Correlation Between Daesung Hi-Tech and Inzi Display
Can any of the company-specific risk be diversified away by investing in both Daesung Hi-Tech and Inzi Display at the same time? Although using a correlation coefficient on its own may not help to predict future stock returns, this module helps to understand the diversifiable risk of combining Daesung Hi-Tech and Inzi Display into the same portfolio, which is an essential part of the fundamental portfolio management process.
By analyzing existing cross correlation between Daesung Hi Tech Co and Inzi Display CoLtd, you can compare the effects of market volatilities on Daesung Hi-Tech and Inzi Display and check how they will diversify away market risk if combined in the same portfolio for a given time horizon.
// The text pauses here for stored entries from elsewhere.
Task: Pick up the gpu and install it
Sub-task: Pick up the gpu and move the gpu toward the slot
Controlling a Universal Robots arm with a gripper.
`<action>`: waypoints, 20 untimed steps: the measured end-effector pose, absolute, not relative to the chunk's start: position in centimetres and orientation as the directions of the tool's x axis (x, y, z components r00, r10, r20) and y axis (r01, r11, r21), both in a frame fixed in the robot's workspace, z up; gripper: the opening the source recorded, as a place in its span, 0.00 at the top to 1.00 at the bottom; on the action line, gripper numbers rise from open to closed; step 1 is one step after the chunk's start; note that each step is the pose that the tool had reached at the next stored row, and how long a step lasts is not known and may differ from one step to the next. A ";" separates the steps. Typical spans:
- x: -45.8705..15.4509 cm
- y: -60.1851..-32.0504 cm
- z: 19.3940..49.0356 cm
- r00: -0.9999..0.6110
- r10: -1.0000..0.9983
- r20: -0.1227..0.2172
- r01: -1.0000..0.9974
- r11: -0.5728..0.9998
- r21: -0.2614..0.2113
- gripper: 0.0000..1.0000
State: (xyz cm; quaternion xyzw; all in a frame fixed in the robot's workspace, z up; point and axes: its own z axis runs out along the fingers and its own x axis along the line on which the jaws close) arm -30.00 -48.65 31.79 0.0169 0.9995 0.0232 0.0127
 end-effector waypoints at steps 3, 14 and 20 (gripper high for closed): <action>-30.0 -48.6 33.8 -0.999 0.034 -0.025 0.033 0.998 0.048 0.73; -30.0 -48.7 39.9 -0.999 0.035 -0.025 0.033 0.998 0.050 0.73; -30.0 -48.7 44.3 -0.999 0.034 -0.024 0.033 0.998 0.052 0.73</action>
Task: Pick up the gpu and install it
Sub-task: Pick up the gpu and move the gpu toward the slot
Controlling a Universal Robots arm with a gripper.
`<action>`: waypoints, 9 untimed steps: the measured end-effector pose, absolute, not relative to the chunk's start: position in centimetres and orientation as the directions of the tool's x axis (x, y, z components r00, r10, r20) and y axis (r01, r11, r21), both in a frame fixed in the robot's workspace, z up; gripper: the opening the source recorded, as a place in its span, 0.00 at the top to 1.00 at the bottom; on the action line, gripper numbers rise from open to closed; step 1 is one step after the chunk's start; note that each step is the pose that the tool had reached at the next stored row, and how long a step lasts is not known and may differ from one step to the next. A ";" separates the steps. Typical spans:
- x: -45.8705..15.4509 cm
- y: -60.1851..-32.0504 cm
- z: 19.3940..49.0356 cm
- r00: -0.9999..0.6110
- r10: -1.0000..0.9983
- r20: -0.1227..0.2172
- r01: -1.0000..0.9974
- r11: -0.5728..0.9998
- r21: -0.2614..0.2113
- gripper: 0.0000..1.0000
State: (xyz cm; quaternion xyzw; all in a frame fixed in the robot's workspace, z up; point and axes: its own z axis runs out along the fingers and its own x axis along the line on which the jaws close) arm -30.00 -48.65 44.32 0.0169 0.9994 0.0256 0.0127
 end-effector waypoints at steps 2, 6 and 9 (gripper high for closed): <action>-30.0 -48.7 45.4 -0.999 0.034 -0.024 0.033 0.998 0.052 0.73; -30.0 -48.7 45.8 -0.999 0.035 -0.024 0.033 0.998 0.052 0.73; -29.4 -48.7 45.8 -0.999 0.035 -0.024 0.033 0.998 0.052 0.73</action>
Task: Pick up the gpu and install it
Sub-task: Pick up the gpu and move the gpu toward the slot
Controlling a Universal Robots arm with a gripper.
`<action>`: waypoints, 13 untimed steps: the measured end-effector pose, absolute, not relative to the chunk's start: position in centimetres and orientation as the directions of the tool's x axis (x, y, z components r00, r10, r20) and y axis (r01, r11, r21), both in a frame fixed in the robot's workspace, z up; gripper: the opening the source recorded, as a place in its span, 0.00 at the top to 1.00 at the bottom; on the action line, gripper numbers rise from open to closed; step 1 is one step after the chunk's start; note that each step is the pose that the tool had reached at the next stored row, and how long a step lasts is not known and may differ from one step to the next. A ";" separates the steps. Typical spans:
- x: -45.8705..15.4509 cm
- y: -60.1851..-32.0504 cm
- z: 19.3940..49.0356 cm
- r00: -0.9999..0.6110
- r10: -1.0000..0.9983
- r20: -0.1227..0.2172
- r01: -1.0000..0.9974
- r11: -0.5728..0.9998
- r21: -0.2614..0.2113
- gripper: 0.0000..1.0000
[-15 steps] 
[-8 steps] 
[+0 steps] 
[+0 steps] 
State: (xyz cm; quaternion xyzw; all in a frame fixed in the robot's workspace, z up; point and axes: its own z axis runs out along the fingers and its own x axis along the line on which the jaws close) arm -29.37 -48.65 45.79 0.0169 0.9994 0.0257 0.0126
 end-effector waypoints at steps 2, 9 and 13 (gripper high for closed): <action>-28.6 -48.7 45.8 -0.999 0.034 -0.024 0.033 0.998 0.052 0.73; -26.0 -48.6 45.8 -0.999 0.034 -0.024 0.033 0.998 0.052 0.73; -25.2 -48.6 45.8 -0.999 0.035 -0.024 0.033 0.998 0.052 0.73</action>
You can also utilize pair trading strategies of matching a long position in Daesung Hi-Tech with a short position of Inzi Display. Check out your portfolio center. Please also check ongoing floating volatility patterns of Daesung Hi-Tech and Inzi Display.
Diversification Opportunities for Daesung Hi-Tech and Inzi Display
0.86 | Correlation Coefficient |
Very poor diversification
The 3 months correlation between Daesung and Inzi is 0.86. Overlapping area represents the amount of risk that can be diversified away by holding Daesung Hi Tech Co and Inzi Display CoLtd in the same portfolio, assuming nothing else is changed. The correlation between historical prices or returns on Inzi Display CoLtd and Daesung Hi-Tech is a relative statistical measure of the degree to which these equity instruments tend to move together. The correlation coefficient measures the extent to which returns on Daesung Hi Tech Co are associated (or correlated) with Inzi Display. Values of the correlation coefficient range from -1 to +1, where. The correlation of zero (0) is possible when the price movement of Inzi Display CoLtd has no effect on the direction of Daesung Hi-Tech i.e., Daesung Hi-Tech and Inzi Display go up and down completely randomly.
Pair Corralation between Daesung Hi-Tech and Inzi Display
Assuming the 90 days trading horizon Daesung Hi Tech Co is expected to under-perform the Inzi Display. In addition to that, Daesung Hi-Tech is 2.05 times more volatile than Inzi Display CoLtd. It trades about -0.1 of its total potential returns per unit of risk. Inzi Display CoLtd is currently generating about 0.03 per unit of volatility. If you would invest 139,200 in Inzi Display CoLtd on September 23, 2024 and sell it today you would earn a total of 900.00 from holding Inzi Display CoLtd or generate 0.65% return on investment over 90 days.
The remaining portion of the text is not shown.